Ese prólogo inicial, anticipatorio, con el que el relato se acaba uniendo pero sólo de manera implícita, supone, más allá de ulteriores interpretaciones, una auténtica declaración de intenciones sobre el reflejo del propio autor en el subtexto de la película. La jubilación, el respeto progresivamente mayor que produce el tocar el piano, la progresiva desconfianza con la nueva generación (representada por el personaje de la hija y su marido), la admiración sincera pero impotente al alumno aventajado (una lección de diálogo, por cierto), y sobre todo, la pesadilla de la inseguridad, la entrada de simbólicos elementos extraños, y en definitiva, el horror espacial en el que acaba evolucionando la cotidianidad, el candor y la costumbre del hogar, silencioso y vacío, no expresan sino los temores más profundos de un cineasta de avanzada edad (70) que se encuentra recibiendo sus mayores reconocimientos en este momento de su vida. Su particular historia de amor con el cine, entendida en sentido amplio y en los términos que marca esta película.
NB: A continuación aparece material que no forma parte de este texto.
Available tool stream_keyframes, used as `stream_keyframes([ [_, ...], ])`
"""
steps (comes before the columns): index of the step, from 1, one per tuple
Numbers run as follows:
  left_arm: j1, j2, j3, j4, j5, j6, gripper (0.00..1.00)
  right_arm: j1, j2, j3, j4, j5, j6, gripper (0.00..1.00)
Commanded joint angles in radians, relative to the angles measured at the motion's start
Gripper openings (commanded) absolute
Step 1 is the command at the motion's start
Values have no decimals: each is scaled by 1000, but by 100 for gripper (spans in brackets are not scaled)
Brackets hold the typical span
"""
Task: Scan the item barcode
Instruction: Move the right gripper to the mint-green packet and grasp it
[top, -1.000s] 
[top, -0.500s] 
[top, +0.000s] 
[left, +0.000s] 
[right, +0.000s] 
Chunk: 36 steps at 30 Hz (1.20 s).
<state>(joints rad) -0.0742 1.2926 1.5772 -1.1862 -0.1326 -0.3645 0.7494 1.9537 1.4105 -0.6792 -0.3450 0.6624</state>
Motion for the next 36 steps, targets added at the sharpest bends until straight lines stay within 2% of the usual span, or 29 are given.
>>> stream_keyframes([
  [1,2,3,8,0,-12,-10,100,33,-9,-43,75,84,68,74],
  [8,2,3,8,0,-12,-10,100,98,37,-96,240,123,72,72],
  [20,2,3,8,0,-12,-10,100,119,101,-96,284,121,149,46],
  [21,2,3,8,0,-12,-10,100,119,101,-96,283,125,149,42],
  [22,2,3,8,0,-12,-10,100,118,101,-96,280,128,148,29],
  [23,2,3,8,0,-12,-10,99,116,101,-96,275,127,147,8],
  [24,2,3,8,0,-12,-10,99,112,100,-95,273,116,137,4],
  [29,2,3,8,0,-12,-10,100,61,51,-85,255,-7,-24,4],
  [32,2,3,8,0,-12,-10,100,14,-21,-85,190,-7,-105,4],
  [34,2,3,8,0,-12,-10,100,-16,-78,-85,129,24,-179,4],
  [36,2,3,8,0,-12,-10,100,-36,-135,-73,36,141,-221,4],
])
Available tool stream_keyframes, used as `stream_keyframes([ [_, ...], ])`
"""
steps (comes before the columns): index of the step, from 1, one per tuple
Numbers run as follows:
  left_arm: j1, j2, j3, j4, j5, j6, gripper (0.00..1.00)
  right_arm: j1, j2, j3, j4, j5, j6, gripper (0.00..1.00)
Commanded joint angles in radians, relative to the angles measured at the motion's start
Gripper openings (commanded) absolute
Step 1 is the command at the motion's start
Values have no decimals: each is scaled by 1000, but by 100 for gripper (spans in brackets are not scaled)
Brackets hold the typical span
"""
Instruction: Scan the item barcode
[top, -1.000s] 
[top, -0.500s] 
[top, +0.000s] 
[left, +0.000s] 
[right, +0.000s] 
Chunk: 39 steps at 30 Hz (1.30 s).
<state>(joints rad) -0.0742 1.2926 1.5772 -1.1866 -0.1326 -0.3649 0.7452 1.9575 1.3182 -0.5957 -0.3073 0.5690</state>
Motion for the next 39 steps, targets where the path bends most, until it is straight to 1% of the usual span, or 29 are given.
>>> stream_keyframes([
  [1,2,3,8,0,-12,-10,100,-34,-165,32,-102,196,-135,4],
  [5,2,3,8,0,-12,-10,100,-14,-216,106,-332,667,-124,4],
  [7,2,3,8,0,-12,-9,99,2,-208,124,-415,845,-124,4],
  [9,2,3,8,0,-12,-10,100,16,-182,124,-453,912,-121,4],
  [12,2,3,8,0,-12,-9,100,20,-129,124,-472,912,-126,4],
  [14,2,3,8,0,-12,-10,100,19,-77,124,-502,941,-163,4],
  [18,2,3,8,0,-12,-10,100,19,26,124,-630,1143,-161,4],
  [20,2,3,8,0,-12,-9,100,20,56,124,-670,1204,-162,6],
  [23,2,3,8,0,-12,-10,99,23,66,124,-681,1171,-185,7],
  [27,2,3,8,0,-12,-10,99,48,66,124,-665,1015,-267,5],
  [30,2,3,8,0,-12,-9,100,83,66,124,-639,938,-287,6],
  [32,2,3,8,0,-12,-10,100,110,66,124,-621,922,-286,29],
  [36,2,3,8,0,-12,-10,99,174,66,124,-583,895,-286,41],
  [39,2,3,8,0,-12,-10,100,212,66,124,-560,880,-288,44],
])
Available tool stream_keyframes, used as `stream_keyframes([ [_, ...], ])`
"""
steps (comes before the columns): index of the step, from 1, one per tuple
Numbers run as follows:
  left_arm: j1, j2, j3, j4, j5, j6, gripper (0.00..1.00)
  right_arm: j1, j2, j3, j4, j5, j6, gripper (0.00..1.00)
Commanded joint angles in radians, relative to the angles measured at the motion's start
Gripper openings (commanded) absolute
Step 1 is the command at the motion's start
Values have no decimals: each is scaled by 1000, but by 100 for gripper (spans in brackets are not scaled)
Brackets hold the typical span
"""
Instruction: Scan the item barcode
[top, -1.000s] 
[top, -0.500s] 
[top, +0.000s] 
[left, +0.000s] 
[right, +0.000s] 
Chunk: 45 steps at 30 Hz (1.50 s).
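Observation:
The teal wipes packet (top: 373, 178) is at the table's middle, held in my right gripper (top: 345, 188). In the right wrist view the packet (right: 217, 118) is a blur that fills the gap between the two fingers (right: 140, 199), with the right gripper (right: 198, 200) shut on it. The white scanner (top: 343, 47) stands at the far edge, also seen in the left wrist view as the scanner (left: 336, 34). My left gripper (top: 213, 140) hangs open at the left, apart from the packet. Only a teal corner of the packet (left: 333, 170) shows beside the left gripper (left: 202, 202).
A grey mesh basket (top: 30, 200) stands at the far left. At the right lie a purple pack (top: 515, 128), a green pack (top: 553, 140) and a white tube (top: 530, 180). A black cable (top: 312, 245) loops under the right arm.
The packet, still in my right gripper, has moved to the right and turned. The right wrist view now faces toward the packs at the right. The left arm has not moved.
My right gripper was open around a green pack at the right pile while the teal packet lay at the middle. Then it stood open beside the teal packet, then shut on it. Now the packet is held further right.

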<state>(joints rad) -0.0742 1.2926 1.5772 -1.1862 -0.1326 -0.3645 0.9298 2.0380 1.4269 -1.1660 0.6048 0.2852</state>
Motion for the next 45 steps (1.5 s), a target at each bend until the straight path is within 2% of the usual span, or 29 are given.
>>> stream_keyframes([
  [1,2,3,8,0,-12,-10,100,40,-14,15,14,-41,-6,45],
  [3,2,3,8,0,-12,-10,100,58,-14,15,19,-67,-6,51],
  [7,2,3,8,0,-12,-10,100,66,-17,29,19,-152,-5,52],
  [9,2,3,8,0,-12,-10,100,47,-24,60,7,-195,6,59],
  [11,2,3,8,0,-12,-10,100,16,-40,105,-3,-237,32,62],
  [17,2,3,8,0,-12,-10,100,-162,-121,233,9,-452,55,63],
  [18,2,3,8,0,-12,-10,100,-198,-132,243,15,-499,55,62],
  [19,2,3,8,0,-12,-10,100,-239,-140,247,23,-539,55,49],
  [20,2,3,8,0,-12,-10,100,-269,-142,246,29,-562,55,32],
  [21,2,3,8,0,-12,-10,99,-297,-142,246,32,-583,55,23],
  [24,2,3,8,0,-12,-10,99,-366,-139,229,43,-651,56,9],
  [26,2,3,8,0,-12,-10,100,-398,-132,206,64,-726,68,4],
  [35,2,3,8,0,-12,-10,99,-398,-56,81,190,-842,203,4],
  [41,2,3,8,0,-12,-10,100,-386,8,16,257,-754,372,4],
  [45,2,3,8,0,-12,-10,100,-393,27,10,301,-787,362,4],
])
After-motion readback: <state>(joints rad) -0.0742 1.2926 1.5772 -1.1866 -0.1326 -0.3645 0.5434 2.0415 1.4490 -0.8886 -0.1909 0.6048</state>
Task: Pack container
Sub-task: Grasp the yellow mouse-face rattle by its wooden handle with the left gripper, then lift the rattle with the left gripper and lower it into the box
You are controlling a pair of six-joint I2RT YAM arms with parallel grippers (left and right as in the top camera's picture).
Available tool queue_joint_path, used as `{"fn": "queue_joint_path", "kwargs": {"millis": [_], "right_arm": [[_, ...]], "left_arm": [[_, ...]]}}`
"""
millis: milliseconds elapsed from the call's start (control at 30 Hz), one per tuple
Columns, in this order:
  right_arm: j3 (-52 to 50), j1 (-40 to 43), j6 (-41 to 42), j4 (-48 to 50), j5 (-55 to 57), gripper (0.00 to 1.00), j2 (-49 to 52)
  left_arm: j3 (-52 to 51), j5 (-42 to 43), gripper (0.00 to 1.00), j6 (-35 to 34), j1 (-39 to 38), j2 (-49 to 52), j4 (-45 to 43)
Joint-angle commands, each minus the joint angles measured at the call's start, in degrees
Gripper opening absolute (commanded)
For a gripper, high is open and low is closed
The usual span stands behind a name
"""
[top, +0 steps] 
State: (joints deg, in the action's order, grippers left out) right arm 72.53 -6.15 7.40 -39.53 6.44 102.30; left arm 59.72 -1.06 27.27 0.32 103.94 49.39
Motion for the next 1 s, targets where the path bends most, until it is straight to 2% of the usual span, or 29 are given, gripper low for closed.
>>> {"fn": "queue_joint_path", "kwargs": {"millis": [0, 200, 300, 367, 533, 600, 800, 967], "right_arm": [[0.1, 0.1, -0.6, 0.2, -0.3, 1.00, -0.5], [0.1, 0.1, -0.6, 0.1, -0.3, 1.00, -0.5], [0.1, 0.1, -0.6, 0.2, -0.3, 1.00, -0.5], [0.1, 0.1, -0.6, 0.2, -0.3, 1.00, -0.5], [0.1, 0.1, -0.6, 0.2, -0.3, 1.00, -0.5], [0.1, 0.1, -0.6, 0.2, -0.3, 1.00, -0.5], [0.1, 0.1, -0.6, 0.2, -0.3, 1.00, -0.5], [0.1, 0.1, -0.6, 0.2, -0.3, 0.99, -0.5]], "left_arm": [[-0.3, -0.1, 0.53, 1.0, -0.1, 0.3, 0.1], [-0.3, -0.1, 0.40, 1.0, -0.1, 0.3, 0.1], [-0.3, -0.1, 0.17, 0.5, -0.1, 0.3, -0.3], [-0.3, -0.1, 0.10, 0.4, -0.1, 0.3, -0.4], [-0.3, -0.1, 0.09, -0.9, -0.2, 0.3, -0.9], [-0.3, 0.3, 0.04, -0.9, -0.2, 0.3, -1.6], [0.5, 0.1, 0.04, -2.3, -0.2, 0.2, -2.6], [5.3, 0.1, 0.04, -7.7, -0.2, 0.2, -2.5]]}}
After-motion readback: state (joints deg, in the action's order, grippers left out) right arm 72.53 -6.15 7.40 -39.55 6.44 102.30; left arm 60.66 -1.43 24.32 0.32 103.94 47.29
Como tal, da para pensar, y mucho.

El relato no necesita ni requiere redención alguna, ya que logra sacar a relucir el verdadero significado del concepto de amor, fuera de connotaciones líricas y románticas, lejos de Nerudas, Sinatras y Gainsbourgs, de Love Stories y Casablancas. Ese simbolismo y onirismo que aparece en momentos puntuales (y significativos) de la película, bailando entre lo tétrico y lo místico, non responde, por ende, a ninguna intención redentora, sino a una suerte de expresión abstracta de la conciencia del protagonista activo, un soberbio Jean-Louis Trintignant que soporta en sus hombros el devenir de la narración, pese a que los reconocimientos críticos y académicos estén cayendo más del lado de su complementaria partenaire, la contenida Emmanuelle Riva, (protagonista, a su vez, de otra historia de amor bien diferente, más acorde con los avatares clásicos del cine romántico, la legendaria Hiroshima, mon amour). Y finalmente, todo ello sirve, asimismo, a una resolución implícita de ese círculo que es el amor en el marco de una vida entera. Amar es inevitable, pero jamás se ha dicho que sea fácil, ni mucho menos agradable.